The task.
In this exercise, every entry is to be copied exactly.

Listed entries.
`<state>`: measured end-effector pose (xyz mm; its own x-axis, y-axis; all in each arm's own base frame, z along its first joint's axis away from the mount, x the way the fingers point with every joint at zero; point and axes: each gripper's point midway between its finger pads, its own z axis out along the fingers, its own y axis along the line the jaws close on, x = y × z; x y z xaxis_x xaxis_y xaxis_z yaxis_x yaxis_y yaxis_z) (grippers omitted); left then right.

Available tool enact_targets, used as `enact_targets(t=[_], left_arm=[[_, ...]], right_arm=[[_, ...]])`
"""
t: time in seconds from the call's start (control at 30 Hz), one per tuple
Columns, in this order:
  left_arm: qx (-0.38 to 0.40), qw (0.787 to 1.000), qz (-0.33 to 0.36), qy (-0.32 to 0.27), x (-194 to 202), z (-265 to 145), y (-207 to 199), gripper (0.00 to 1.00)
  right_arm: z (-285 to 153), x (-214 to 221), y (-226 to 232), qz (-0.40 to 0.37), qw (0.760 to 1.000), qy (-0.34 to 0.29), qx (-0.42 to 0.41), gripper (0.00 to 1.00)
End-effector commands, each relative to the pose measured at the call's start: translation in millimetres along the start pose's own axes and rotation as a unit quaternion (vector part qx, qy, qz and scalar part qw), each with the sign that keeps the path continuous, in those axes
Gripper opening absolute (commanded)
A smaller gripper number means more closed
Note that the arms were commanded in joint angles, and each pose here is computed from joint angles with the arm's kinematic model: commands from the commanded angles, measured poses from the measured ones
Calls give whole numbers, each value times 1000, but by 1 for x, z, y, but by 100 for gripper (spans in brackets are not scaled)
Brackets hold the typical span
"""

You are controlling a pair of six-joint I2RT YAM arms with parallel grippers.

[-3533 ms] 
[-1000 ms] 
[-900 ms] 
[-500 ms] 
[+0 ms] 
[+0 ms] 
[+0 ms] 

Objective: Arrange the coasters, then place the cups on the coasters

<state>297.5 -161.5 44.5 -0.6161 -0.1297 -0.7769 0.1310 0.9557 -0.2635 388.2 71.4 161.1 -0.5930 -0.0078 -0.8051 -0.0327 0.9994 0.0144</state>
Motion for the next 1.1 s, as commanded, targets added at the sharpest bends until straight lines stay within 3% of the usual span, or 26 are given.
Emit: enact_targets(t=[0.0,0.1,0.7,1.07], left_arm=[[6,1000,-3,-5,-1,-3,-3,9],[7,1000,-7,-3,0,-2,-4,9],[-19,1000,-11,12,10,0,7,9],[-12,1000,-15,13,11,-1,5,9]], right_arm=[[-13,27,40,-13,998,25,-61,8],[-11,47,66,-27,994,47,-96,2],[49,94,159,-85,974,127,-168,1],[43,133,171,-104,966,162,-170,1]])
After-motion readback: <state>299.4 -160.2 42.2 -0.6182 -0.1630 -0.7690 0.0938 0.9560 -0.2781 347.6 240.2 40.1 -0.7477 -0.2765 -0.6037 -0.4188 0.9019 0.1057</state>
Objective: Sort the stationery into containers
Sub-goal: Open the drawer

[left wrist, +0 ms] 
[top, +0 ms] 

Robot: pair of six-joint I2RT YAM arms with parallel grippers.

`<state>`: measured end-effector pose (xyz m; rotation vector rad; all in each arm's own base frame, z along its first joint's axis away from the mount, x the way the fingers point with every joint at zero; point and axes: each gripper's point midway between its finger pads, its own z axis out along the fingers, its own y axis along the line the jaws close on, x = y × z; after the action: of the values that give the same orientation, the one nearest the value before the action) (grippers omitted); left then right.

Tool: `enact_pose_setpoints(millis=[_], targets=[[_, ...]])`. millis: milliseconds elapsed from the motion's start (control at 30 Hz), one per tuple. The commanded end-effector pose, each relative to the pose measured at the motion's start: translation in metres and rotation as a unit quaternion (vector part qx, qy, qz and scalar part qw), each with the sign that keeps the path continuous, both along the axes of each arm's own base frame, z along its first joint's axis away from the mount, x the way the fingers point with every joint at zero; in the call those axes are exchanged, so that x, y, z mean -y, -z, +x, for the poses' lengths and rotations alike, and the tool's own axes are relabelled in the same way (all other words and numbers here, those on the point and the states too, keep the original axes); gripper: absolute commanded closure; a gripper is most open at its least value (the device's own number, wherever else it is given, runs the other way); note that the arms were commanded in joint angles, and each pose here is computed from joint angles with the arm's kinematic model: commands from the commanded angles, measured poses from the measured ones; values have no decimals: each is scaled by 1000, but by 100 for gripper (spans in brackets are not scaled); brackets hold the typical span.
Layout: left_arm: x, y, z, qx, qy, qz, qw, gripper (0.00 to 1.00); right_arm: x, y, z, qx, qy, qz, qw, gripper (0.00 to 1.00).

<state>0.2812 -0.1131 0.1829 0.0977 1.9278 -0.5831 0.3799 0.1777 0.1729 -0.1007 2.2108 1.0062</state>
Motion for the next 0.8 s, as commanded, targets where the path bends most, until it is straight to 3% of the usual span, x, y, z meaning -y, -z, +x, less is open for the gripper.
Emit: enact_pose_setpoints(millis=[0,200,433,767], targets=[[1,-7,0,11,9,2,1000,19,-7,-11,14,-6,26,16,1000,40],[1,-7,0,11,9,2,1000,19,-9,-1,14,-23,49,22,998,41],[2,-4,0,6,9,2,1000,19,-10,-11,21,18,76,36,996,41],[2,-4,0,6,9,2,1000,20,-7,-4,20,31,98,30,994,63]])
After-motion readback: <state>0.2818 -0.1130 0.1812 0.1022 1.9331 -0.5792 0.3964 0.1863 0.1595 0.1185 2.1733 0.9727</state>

Solution below.
`<state>`: measured end-effector pose (xyz mm; its own x-axis, y-axis; all in each arm's own base frame, z along its first joint's axis away from the mount, x the way the fingers point with every joint at zero; point and axes: each gripper's point midway between its finger pads, its own z axis out along the fingers, its own y axis along the line the jaws close on, x = y × z; x y z xaxis_x xaxis_y xaxis_z yaxis_x yaxis_y yaxis_z) (grippers omitted); left then right.

Available tool enact_targets, used as `enact_targets(t=[_], left_arm=[[_, ...]], right_arm=[[_, ...]])`
"""
t: time in seconds from the call's start (control at 30 Hz), one per tuple
Columns, in this order:
  left_arm: qx (-0.38 to 0.40), qw (0.787 to 1.000), qz (-0.33 to 0.36), qy (-0.32 to 0.27), x (-194 to 202), z (-265 to 145), y (-207 to 199), gripper (0.00 to 1.00)
  right_arm: z (-285 to 153), x (-214 to 221), y (-226 to 232), qz (-0.40 to 0.37), qw (0.760 to 1.000), qy (-0.34 to 0.29), qx (-0.42 to 0.41), gripper (0.00 to 1.00)
End-effector commands, each relative to the pose measured at the call's start: translation in millimetres along the start pose's own axes and rotation as a unit quaternion (vector part qx, qy, qz and scalar part qw), each with the sign that keeps the path continuous, in those axes
Gripper opening absolute (commanded)
A smaller gripper number means more closed
Note that the arms were commanded in joint angles, and each pose here is computed from joint angles with the arm's kinematic model: commands from the commanded angles, measured poses from the measured ones
Calls give whole numbers, each value times 1000, but by 1 for x, z, y, but by 100 for gripper (spans in brackets are not scaled)
Brackets hold the typical span
"""

You are controlling a pair of six-joint I2RT YAM arms with parallel grippers.

[-3533 ms] 
[-1000 ms] 
[-900 ms] 
[-500 ms] 
[+0 ms] 
[+0 ms] 
[+0 ms] 

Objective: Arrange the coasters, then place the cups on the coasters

<state>297.5 -161.5 44.5 -0.6161 -0.1297 -0.7769 0.1310 0.9557 -0.2635 388.2 71.4 161.1 -0.5930 -0.0078 -0.8051 -0.0327 0.9994 0.0144</state>
Motion for the next 1.1 s, as commanded, targets added at the sharpest bends until straight lines stay within 3% of the usual span, or 26 are given.
Emit: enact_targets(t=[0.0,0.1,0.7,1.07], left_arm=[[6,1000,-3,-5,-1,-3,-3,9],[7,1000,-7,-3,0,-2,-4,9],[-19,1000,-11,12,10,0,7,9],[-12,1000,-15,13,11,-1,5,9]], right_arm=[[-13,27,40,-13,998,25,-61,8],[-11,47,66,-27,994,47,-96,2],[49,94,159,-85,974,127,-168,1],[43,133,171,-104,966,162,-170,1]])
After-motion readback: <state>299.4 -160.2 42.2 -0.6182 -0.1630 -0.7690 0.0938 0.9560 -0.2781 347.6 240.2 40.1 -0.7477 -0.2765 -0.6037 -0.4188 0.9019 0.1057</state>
Objective: Sort the stationery into containers
Sub-goal: Open the drawer

[left wrist, +0 ms] 
[top, +0 ms] 

Robot: pair of six-joint I2RT YAM arms with parallel grippers.

`<state>`: measured end-effector pose (xyz m; rotation vector rad; all in each arm's own base frame, z along its first joint's axis away from the mount, x the way the fingers point with every joint at zero; point and axes: each gripper's point midway between its finger pads, its own z axis out along the fingers, its own y axis along the line the jaws close on, x = y × z; after the action: of the values that give the same orientation, the one nearest the value before the action) (grippers omitted); left then right.

Tool: `enact_pose_setpoints(millis=[_], targets=[[_, ...]])`. millis: milliseconds elapsed from the motion's start (control at 30 Hz), one per tuple. The commanded end-effector pose, each relative to the pose measured at the motion's start: translation in metres and rotation as a unit quaternion (vector part qx, qy, qz and scalar part qw), each with the sign that keeps the path continuous, both along the axes of each arm's own base frame, z along its first joint's axis away from the mount, x the way the fingers point with every joint at zero; in the call those axes are exchanged, so that x, y, z mean -y, -z, +x, for the poses' lengths and rotations alike, and the tool's own axes are relabelled in the same way (all other words and numbers here, those on the point and the states too, keep the original axes); gripper: absolute commanded closure; a gripper is most open at its least value (the device's own number, wherever else it is given, runs the other way); note that the arms were commanded in joint angles, and each pose here is computed from joint angles with the arm's kinematic model: commands from the commanded angles, measured poses from the measured ones; values have no decimals: each is scaled by 1000, but by 100 for gripper (spans in brackets are not scaled); brackets hold the typical span.
Layout: left_arm: x, y, z, qx, qy, qz, qw, gripper (0.00 to 1.00); right_arm: x, y, z, qx, qy, qz, qw, gripper (0.00 to 1.00).

<state>0.2812 -0.1131 0.1829 0.0977 1.9278 -0.5831 0.3799 0.1777 0.1729 -0.1007 2.2108 1.0062</state>
Motion for the next 0.8 s, as commanded, targets where the path bends most, until it is straight to 3% of the usual span, x, y, z meaning -y, -z, +x, less is open for the gripper.
Emit: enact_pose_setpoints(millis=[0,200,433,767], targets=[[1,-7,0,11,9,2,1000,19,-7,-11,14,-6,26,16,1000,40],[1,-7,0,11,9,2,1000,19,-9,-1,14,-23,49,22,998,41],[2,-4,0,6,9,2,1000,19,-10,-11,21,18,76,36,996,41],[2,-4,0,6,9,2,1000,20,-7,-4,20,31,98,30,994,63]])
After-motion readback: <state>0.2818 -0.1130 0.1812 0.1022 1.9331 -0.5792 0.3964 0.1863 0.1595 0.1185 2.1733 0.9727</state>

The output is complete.